*Items listed in a dataset*:
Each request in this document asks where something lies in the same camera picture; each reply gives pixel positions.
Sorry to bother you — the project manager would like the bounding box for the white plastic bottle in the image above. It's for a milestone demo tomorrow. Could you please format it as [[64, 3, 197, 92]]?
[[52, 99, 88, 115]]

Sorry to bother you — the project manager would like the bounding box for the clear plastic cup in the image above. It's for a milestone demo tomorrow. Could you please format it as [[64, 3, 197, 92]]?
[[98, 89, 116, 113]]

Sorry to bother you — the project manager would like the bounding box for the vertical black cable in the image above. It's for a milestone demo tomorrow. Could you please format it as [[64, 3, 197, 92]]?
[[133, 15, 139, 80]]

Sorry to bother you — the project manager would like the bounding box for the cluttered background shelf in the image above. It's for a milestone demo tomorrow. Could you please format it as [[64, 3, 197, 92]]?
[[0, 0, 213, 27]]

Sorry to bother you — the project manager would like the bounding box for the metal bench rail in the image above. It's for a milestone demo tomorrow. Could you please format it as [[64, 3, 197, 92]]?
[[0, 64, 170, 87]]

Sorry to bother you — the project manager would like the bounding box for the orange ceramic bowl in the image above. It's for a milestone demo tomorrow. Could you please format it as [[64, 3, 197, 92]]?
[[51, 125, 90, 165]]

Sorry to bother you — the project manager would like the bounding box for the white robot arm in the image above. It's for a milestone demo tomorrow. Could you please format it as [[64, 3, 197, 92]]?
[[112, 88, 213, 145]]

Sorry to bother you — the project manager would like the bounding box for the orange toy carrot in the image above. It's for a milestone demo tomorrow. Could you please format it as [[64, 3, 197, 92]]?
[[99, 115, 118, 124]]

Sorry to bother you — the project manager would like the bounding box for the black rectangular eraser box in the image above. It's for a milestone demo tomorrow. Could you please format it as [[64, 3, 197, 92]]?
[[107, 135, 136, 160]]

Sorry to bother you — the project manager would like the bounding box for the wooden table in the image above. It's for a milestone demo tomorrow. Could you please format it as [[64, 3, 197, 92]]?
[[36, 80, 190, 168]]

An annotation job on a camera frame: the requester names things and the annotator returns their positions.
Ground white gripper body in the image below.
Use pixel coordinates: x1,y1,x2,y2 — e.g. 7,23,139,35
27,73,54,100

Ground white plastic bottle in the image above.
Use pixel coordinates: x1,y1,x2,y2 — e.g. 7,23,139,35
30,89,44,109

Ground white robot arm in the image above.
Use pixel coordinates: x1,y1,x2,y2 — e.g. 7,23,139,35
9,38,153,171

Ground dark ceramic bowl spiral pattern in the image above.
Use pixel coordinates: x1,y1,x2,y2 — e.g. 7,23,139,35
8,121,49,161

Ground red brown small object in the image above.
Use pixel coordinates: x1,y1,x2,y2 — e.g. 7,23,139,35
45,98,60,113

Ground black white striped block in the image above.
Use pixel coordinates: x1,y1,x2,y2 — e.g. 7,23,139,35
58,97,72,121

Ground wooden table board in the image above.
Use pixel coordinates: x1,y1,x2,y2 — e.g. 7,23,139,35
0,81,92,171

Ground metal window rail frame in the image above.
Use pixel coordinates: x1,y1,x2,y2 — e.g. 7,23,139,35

*Aim of the exercise*:
Give all the entries again exactly; leave none out.

*Solution for this exercise*:
Each request in this document asks where something lies in the same camera picture; each reply gives pixel positions.
Sorry to bother you — the project manager would like the bounding box for the white plastic bottle in the image above. It's for a milestone demo tomorrow. Could you please format it as [[64, 3, 197, 92]]?
[[52, 99, 88, 115]]

Sorry to bother you — the project manager would like the bounding box for the clear plastic cup in the image above. It's for a milestone demo tomorrow. Could you please format it as [[64, 3, 197, 92]]?
[[98, 89, 116, 113]]

Sorry to bother you — the project manager would like the bounding box for the vertical black cable in the image above. It's for a milestone demo tomorrow. Could you please format it as [[64, 3, 197, 92]]?
[[133, 15, 139, 80]]

Sorry to bother you — the project manager would like the bounding box for the cluttered background shelf in the image above. It's for a milestone demo tomorrow. Could you please format it as [[64, 3, 197, 92]]?
[[0, 0, 213, 27]]

Sorry to bother you — the project manager would like the bounding box for the metal bench rail in the image above. It's for a milestone demo tomorrow. Could you please format it as [[64, 3, 197, 92]]?
[[0, 64, 170, 87]]

Sorry to bother you — the project manager would like the bounding box for the orange ceramic bowl in the image above. It's for a milestone demo tomorrow. Could you please format it as [[64, 3, 197, 92]]?
[[51, 125, 90, 165]]

Sorry to bother you — the project manager would like the bounding box for the white robot arm in the image above. It's for a milestone demo tomorrow. Could you please format it as [[64, 3, 197, 92]]?
[[112, 88, 213, 145]]

Sorry to bother you — the project manager would like the bounding box for the orange toy carrot in the image above. It's for a milestone demo tomorrow. Could you please format it as [[64, 3, 197, 92]]?
[[99, 115, 118, 124]]

Sorry to bother you — the project manager would like the bounding box for the black rectangular eraser box in the image above. It's for a milestone demo tomorrow. Could you please format it as [[64, 3, 197, 92]]?
[[107, 135, 136, 160]]

Sorry to bother you — the project manager would like the bounding box for the wooden table in the image above. It's for a milestone demo tomorrow. Could you please format it as [[64, 3, 197, 92]]?
[[36, 80, 190, 168]]

An annotation job on a camera frame: the requester names things and the annotator returns their positions.
Ground white gripper body in the image below.
Use pixel coordinates: x1,y1,x2,y2 — e.g. 7,23,139,35
27,73,54,100

Ground white plastic bottle in the image above.
Use pixel coordinates: x1,y1,x2,y2 — e.g. 7,23,139,35
30,89,44,109

Ground white robot arm in the image above.
Use pixel coordinates: x1,y1,x2,y2 — e.g. 7,23,139,35
9,38,153,171

Ground dark ceramic bowl spiral pattern in the image above.
Use pixel coordinates: x1,y1,x2,y2 — e.g. 7,23,139,35
8,121,49,161

Ground red brown small object in the image above.
Use pixel coordinates: x1,y1,x2,y2 — e.g. 7,23,139,35
45,98,60,113

Ground black white striped block in the image above.
Use pixel coordinates: x1,y1,x2,y2 — e.g. 7,23,139,35
58,97,72,121

Ground wooden table board in the image above.
Use pixel coordinates: x1,y1,x2,y2 — e.g. 7,23,139,35
0,81,92,171

Ground metal window rail frame in the image above.
Use pixel coordinates: x1,y1,x2,y2 — e.g. 7,23,139,35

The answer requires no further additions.